**To do**
When the line containing "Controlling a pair" is found in the data below, copy it and each line after it through the line containing "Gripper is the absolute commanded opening", exactly and with no others.

Start of Data under study

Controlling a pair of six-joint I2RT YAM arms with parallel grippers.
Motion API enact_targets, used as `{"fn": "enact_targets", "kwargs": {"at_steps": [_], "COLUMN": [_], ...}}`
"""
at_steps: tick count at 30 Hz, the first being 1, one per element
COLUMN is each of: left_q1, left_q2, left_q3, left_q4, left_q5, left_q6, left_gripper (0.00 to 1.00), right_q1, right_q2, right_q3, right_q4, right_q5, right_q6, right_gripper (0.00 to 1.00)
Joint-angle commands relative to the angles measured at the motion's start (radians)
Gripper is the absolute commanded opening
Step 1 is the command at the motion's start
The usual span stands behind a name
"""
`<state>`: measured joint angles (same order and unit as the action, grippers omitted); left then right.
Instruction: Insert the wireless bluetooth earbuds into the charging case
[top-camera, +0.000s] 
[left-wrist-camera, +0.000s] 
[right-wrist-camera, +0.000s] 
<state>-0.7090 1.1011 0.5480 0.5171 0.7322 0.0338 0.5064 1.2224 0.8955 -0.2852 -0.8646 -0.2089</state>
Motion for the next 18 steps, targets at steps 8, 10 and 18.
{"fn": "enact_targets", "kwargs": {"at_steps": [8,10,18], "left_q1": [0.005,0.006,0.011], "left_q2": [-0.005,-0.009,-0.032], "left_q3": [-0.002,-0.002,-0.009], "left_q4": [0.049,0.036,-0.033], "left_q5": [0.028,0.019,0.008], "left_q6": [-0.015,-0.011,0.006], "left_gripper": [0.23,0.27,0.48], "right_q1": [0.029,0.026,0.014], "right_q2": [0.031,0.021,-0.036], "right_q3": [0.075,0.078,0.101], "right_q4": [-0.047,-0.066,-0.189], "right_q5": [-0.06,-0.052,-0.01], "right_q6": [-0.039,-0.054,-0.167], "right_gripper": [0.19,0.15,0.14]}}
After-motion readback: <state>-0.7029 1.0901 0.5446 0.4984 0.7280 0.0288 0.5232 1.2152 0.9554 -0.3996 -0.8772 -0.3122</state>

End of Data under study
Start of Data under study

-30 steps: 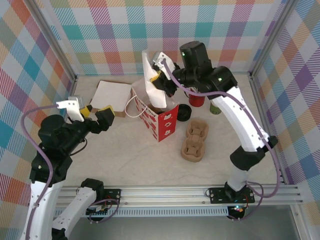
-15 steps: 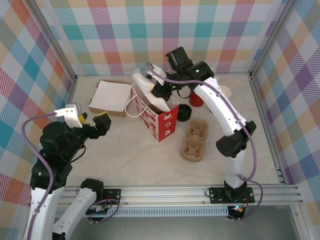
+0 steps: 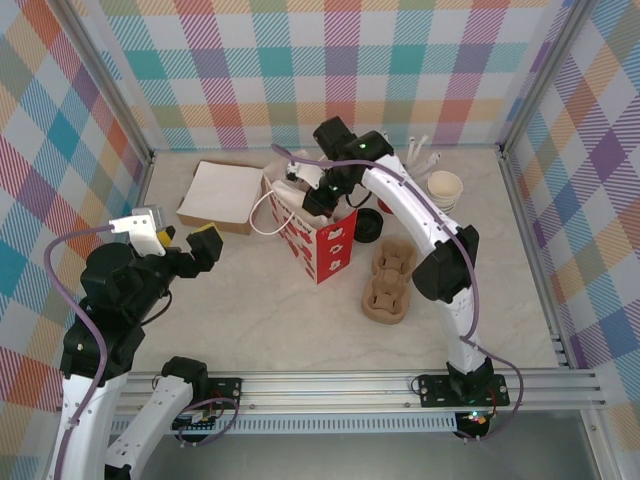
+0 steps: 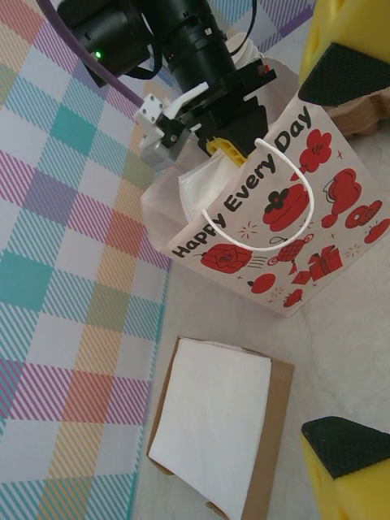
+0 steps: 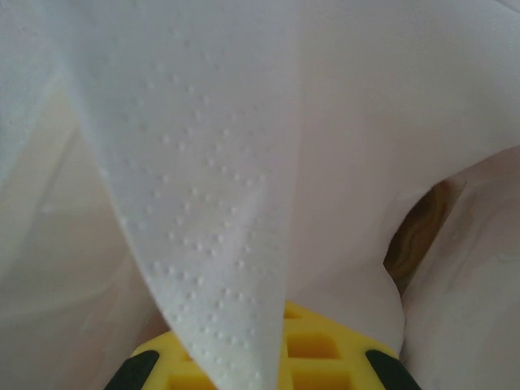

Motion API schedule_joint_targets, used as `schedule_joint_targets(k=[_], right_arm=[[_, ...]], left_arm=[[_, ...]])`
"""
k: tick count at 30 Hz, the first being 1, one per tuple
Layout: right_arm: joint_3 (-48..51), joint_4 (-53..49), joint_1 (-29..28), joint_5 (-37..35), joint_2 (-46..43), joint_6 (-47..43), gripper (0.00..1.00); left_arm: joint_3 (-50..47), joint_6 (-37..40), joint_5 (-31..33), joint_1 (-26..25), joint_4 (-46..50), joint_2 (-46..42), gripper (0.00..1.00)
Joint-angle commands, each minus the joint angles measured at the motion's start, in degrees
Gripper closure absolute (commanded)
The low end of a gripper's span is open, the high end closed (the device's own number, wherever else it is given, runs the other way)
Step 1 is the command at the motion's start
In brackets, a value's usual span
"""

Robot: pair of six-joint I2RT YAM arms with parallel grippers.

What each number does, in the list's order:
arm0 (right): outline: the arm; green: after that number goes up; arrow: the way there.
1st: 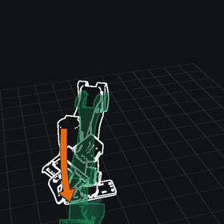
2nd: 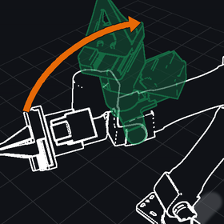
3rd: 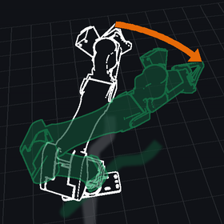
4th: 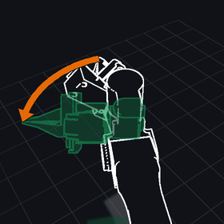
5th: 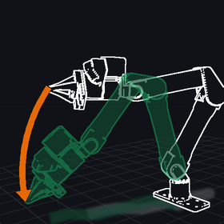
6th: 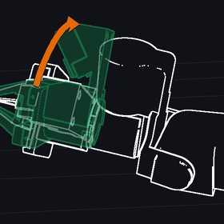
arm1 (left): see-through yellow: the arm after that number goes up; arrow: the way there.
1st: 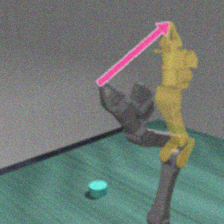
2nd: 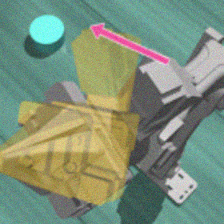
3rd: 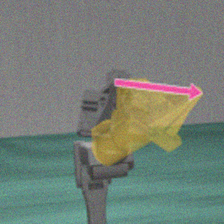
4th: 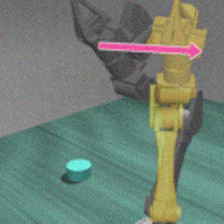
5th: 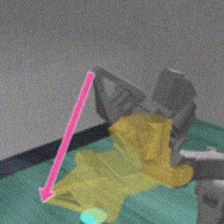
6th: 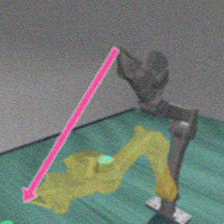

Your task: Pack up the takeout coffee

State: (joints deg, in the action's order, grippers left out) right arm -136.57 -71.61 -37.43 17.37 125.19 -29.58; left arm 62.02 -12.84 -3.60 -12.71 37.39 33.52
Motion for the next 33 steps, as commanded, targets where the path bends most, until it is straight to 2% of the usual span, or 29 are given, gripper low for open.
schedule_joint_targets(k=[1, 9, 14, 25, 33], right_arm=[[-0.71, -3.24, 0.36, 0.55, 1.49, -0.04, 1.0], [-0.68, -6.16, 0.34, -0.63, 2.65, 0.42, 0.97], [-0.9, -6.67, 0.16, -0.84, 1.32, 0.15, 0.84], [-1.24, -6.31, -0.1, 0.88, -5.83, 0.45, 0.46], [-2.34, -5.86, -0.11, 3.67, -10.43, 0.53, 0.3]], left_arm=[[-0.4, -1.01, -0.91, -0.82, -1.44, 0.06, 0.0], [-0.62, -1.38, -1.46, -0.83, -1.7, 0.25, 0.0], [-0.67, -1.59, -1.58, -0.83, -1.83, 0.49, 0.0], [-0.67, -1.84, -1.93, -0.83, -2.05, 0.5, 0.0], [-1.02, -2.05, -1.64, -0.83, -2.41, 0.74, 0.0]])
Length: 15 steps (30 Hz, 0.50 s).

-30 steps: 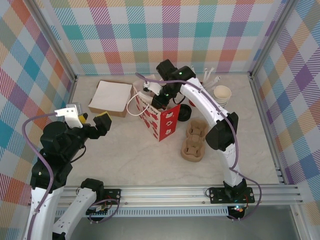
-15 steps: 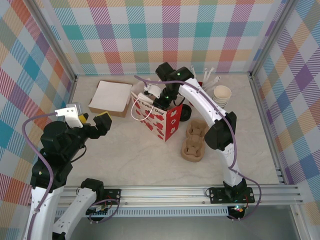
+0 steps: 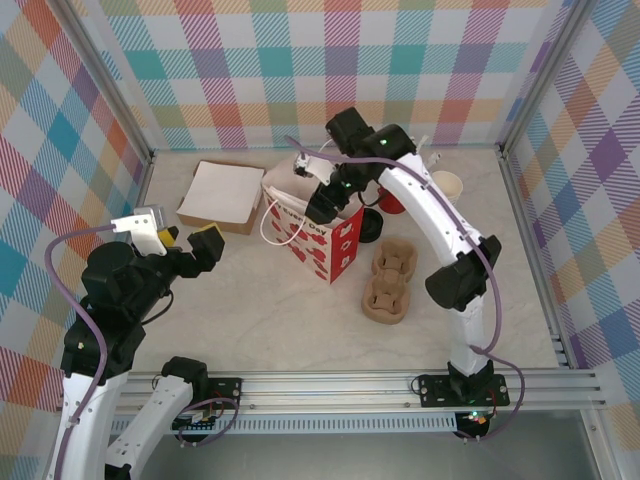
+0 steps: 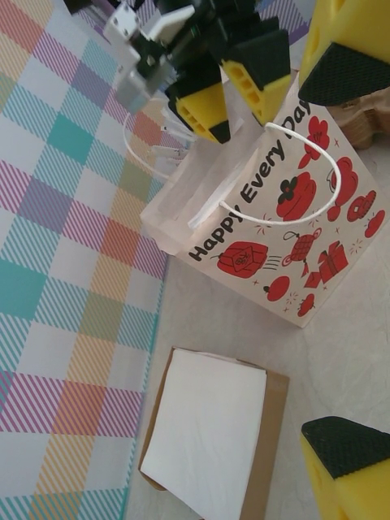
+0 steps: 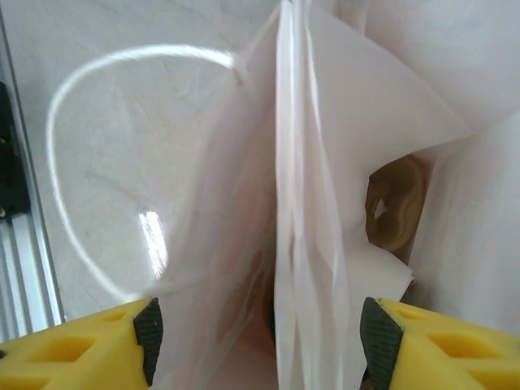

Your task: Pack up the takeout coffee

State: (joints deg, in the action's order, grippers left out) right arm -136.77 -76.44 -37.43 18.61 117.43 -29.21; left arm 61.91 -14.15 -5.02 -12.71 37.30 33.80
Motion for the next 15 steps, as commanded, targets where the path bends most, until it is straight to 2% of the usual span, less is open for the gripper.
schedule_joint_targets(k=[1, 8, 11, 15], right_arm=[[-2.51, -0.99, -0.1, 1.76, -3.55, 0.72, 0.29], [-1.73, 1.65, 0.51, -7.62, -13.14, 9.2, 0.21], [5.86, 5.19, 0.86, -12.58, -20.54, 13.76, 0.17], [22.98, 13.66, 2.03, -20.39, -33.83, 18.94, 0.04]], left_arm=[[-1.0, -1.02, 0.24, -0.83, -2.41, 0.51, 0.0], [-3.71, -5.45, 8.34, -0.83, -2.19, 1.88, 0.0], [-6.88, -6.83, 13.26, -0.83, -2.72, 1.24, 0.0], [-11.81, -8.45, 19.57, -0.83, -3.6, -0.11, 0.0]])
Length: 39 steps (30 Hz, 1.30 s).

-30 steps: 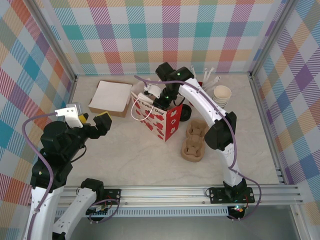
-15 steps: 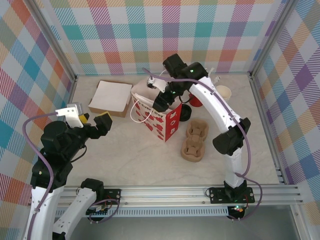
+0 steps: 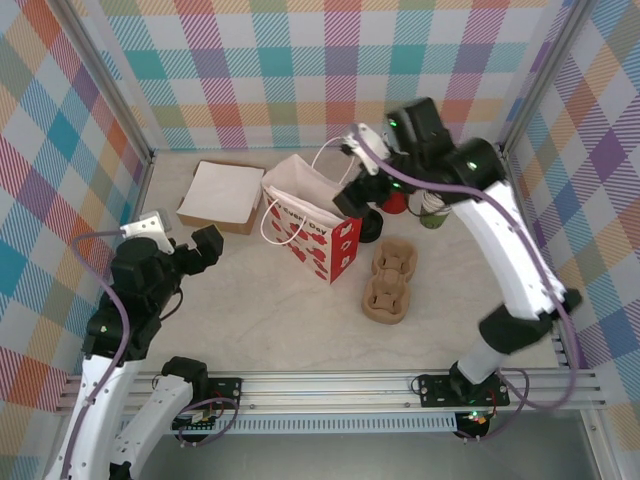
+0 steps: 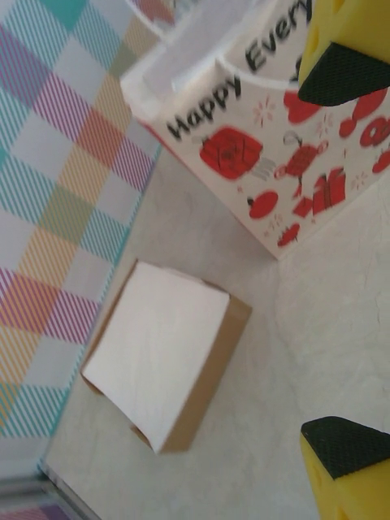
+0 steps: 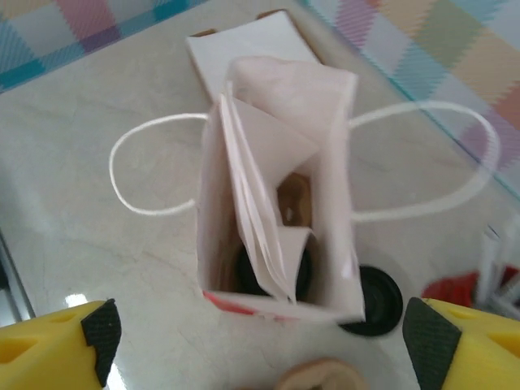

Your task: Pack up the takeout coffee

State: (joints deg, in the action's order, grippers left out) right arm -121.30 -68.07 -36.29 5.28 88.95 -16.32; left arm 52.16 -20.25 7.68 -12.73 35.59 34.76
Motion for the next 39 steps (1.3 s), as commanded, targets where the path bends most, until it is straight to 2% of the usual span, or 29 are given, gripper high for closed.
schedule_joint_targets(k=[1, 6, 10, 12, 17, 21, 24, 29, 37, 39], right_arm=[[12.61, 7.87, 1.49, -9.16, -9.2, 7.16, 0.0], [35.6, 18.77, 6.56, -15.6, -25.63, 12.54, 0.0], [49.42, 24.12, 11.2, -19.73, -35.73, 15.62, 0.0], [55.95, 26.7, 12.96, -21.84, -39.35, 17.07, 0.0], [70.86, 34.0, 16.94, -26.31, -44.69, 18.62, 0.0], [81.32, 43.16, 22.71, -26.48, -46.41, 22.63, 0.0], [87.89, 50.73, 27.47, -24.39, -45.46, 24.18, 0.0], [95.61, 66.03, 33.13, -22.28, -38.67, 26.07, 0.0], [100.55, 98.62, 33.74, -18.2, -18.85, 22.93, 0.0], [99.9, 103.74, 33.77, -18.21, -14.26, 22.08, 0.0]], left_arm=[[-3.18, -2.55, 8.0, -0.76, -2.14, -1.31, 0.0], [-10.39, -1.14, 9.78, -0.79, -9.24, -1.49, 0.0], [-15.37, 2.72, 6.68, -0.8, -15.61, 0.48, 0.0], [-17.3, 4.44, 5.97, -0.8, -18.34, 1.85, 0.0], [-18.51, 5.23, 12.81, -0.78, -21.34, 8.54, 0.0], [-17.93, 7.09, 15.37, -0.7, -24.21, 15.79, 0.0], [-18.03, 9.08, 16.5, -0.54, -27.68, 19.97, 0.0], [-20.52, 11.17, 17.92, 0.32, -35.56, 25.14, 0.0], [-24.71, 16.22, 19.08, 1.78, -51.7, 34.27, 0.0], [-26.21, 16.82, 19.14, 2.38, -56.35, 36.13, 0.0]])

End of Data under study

**Answer for the task**
Controlling a pair of six-joint I2RT YAM arms with parallel grippers.
Motion API enact_targets, used as `{"fn": "enact_targets", "kwargs": {"at_steps": [_], "COLUMN": [_], ...}}`
"""
at_steps: tick count at 30 Hz, the first being 1, one per element
COLUMN is each of: left_q1, left_q2, left_q3, left_q4, left_q5, left_q6, left_gripper (0.00 to 1.00), right_q1, right_q2, right_q3, right_q4, right_q5, right_q6, right_gripper (0.00 to 1.00)
Joint-angle commands relative to the angles measured at the motion's start (radians)
Gripper is the absolute commanded opening

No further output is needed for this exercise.